» **Work required**
Look below for the lines from the one with "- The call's" to the one with "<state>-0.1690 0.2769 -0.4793", and copy exactly those lines, both ends included.

──────── Data excerpt

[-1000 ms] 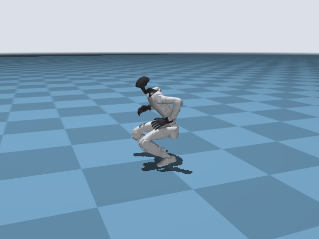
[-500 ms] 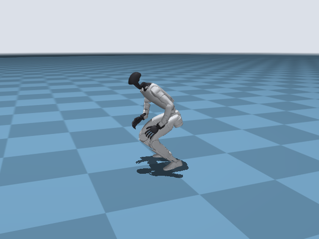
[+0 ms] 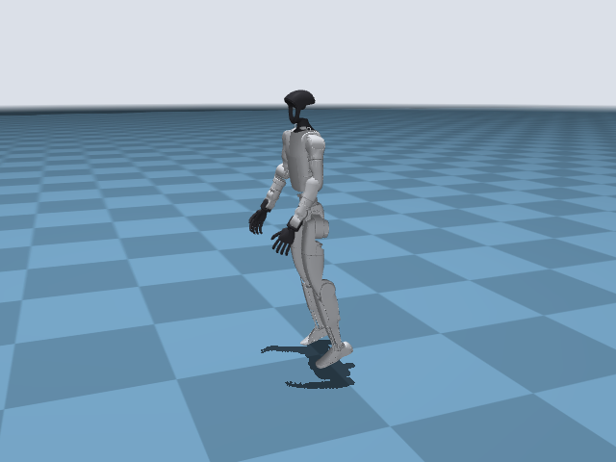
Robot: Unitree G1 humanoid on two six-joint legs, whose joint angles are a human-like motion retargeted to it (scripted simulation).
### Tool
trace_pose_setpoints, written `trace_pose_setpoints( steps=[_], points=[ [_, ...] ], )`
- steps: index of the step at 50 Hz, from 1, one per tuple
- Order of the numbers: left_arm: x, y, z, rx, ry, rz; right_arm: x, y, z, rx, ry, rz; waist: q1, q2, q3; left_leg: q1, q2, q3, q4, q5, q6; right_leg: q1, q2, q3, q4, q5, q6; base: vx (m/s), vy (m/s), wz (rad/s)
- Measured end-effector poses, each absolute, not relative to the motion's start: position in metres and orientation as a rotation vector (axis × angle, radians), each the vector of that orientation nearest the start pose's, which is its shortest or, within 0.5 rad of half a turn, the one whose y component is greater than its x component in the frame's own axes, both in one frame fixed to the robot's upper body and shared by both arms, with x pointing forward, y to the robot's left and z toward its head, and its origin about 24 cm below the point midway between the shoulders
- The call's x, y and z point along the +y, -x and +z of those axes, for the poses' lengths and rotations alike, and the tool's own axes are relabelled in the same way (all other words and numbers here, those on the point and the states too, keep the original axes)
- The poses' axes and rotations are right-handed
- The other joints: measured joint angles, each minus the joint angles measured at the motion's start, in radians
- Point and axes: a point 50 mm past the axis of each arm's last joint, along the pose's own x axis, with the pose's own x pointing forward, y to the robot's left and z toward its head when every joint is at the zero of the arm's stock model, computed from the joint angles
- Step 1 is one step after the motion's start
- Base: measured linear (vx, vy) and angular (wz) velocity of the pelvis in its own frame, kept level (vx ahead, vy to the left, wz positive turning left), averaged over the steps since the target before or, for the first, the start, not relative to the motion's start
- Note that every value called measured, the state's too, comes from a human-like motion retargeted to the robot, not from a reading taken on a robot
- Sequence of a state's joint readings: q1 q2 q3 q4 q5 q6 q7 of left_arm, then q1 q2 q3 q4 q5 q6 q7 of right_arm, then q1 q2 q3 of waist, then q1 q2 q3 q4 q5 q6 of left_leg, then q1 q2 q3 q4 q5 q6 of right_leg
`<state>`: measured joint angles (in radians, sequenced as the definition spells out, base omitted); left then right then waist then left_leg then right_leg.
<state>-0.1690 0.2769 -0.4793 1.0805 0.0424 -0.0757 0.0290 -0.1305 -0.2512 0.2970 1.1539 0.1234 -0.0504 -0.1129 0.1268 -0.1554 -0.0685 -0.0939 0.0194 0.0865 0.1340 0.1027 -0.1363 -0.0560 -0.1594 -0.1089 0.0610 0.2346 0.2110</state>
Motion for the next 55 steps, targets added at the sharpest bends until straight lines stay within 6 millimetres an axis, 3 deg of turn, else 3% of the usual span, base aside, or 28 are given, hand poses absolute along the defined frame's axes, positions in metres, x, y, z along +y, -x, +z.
trace_pose_setpoints(
  steps=[5,7,8,10,13,14,15,17,21,25,29,35,39,42,45,48,52,55],
  points=[
    [0.204,-0.204,-0.115,0.787,-0.488,-0.158,-0.232,-0.193,-0.114,0.818,0.411,-0.012,-0.005,-0.027,-0.007,0.028,-0.005,-0.019,0.004,0.001,0.021,0.002,-0.025,-0.007,-0.013,0.045,0.004,0.02,-0.05,-0.3],
    [0.205,-0.218,-0.102,0.704,-0.524,-0.17,-0.238,-0.21,-0.095,0.705,0.466,0.022,0.005,-0.04,-0.012,0.035,-0.012,-0.041,0.009,0.039,0.012,-0.003,-0.045,-0.018,-0.01,0.076,0.003,-0.01,-0.04,-0.44],
    [0.206,-0.227,-0.093,0.651,-0.555,-0.175,-0.241,-0.22,-0.081,0.633,0.484,0.029,0.012,-0.047,-0.011,0.036,-0.016,-0.052,0.02,0.026,0.007,-0.008,-0.054,-0.015,0.002,0.043,0.0,-0.06,-0.03,-0.47],
    [0.208,-0.255,-0.069,0.533,-0.645,-0.17,-0.246,-0.245,-0.045,0.455,0.483,0.014,0.026,-0.057,0.012,0.026,-0.02,-0.058,0.091,-0.15,0.011,-0.029,-0.066,0.009,0.072,-0.185,-0.024,-0.13,-0.01,-0.43],
    [0.21,-0.289,-0.04,0.44,-0.794,-0.139,-0.25,-0.277,0.01,0.206,0.476,-0.035,0.024,-0.048,0.095,-0.052,-0.005,-0.026,0.386,-0.654,0.057,-0.137,-0.079,0.034,0.405,-0.707,-0.059,-0.21,0.02,-0.05],
    [0.21,-0.294,-0.038,0.449,-0.844,-0.135,-0.25,-0.282,0.02,0.16,0.485,-0.052,0.009,-0.039,0.131,-0.101,0.003,-0.024,0.528,-0.771,0.088,-0.186,-0.091,0.025,0.562,-0.828,-0.083,-0.2,0.02,0.58],
    [0.21,-0.297,-0.038,0.469,-0.89,-0.131,-0.25,-0.286,0.028,0.127,0.495,-0.07,-0.01,-0.029,0.169,-0.158,0.011,-0.026,0.679,-0.864,0.124,-0.238,-0.106,0.013,0.725,-0.926,-0.109,-0.2,0.01,0.8],
    [0.203,-0.294,-0.047,0.522,-0.927,-0.15,-0.244,-0.285,0.021,0.138,0.486,-0.095,-0.049,-0.004,0.254,-0.239,0.026,-0.048,0.879,-0.897,0.167,-0.288,-0.129,-0.027,0.918,-0.972,-0.157,-0.19,0.0,0.91],
    [0.177,-0.287,-0.058,0.51,-0.981,-0.256,-0.214,-0.276,-0.013,0.242,0.384,-0.059,-0.07,0.028,0.424,-0.258,0.024,-0.092,0.9,-0.86,0.153,-0.275,-0.134,-0.071,0.93,-0.94,-0.169,-0.16,0.02,0.47],
    [0.16,-0.279,-0.066,0.46,-1.035,-0.342,-0.19,-0.265,-0.044,0.34,0.43,0.02,-0.03,0.024,0.511,-0.269,0.004,-0.071,0.76,-0.781,0.142,-0.302,-0.128,-0.047,0.793,-0.865,-0.181,-0.16,0.05,-0.18],
    [0.151,-0.262,-0.082,0.514,-0.965,-0.349,-0.185,-0.251,-0.07,0.444,0.523,0.049,-0.031,0.037,0.523,-0.269,-0.008,-0.059,0.546,-0.647,0.12,-0.299,-0.112,-0.067,0.563,-0.717,-0.172,-0.12,0.04,-0.01],
    [0.14,-0.246,-0.094,0.549,-0.858,-0.326,-0.184,-0.219,-0.095,0.577,0.453,0.075,-0.052,0.061,0.503,-0.195,-0.025,-0.069,0.224,-0.465,0.12,-0.21,-0.083,-0.115,0.213,-0.505,-0.098,-0.01,0.01,0.06],
    [0.137,-0.238,-0.1,0.571,-0.851,-0.383,-0.179,-0.2,-0.107,0.642,0.469,0.137,-0.04,0.071,0.468,-0.163,-0.028,-0.069,0.088,-0.4,0.119,-0.184,-0.069,-0.124,0.081,-0.437,-0.058,0.0,0.0,0.0],
    [0.136,-0.236,-0.103,0.576,-0.884,-0.436,-0.174,-0.196,-0.11,0.657,0.528,0.218,-0.031,0.075,0.462,-0.164,-0.03,-0.072,0.032,-0.366,0.098,-0.183,-0.064,-0.133,0.02,-0.398,-0.043,-0.02,-0.01,0.04],
    [0.132,-0.244,-0.097,0.511,-0.954,-0.485,-0.17,-0.207,-0.102,0.591,0.634,0.318,-0.037,0.072,0.503,-0.208,-0.042,-0.063,0.065,-0.36,0.074,-0.197,-0.08,-0.144,0.001,-0.384,-0.027,-0.14,-0.04,0.28],
    [0.129,-0.259,-0.079,0.36,-1.036,-0.503,-0.173,-0.226,-0.078,0.434,0.722,0.35,-0.058,0.089,0.57,-0.31,-0.025,0.006,0.173,-0.413,0.06,-0.271,-0.099,-0.151,0.086,-0.425,-0.027,-0.22,0.0,0.4],
    [0.136,-0.275,-0.044,0.122,-1.061,-0.399,-0.188,-0.244,-0.025,0.155,0.757,0.243,-0.088,0.142,0.589,-0.589,0.032,0.037,0.402,-0.497,0.077,-0.579,-0.112,-0.138,0.433,-0.538,-0.08,-0.26,0.05,0.32],
    [0.149,-0.282,-0.002,-0.087,-0.973,-0.231,-0.197,-0.248,0.026,-0.096,0.727,0.102,-0.114,0.159,0.589,-0.877,0.051,0.01,0.696,-0.561,0.102,-0.851,-0.145,-0.114,0.731,-0.643,-0.121,-0.24,0.04,0.36]
  ],
)
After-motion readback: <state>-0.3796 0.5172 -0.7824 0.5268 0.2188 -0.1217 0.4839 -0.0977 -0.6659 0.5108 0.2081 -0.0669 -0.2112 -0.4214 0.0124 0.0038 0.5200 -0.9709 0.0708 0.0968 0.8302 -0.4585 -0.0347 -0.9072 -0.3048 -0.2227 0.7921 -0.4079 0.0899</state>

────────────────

» **Solution for this exercise**
- The call's x, y and z point along the +y, -x and +z of those axes, for the poses' lengths and rotations alike, and the tool's own axes are relabelled in the same way (all other words and numbers here, those on the point and the states too, keep the original axes)
- The poses' axes and rotations are right-handed
- The other joints: measured joint angles, each minus the joint angles measured at the motion's start, in radians
- Point and axes: a point 50 mm past the axis of each arm's last joint, along the pose's own x axis, with the pose's own x pointing forward, y to the robot's left and z toward its head when every joint is at the zero of the arm's stock model, computed from the joint angles
- Step 1 is one step after the motion's start
- Base: measured linear (vx, vy) and angular (wz) velocity of the pelvis in its own frame, kept level (vx ahead, vy to the left, wz positive turning left), averaged over the steps since the target before or, for the first, the start, not relative to the motion's start
- Note that every value called measured, the state's too, comes from a human-like motion retargeted to the robot, not from a reading taken on a robot
- Sequence of a state's joint readings: q1 q2 q3 q4 q5 q6 q7 of left_arm, then q1 q2 q3 q4 q5 q6 q7 of right_arm, then q1 q2 q3 of waist, then q1 q2 q3 q4 q5 q6 of left_leg, then q1 q2 q3 q4 q5 q6 of right_leg
`<state>`: measured joint angles (in radians, sequenced as the definition spells out, base omitted); left then right then waist then left_leg then right_leg.
<state>-0.1690 0.2769 -0.4793 1.0805 0.0424 -0.0757 0.0290 -0.1305 -0.2512 0.2970 1.1539 0.1234 -0.0504 -0.1129 0.1268 -0.1554 -0.0685 -0.0939 0.0194 0.0865 0.1340 0.1027 -0.1363 -0.0560 -0.1594 -0.1089 0.0610 0.2346 0.2110</state>

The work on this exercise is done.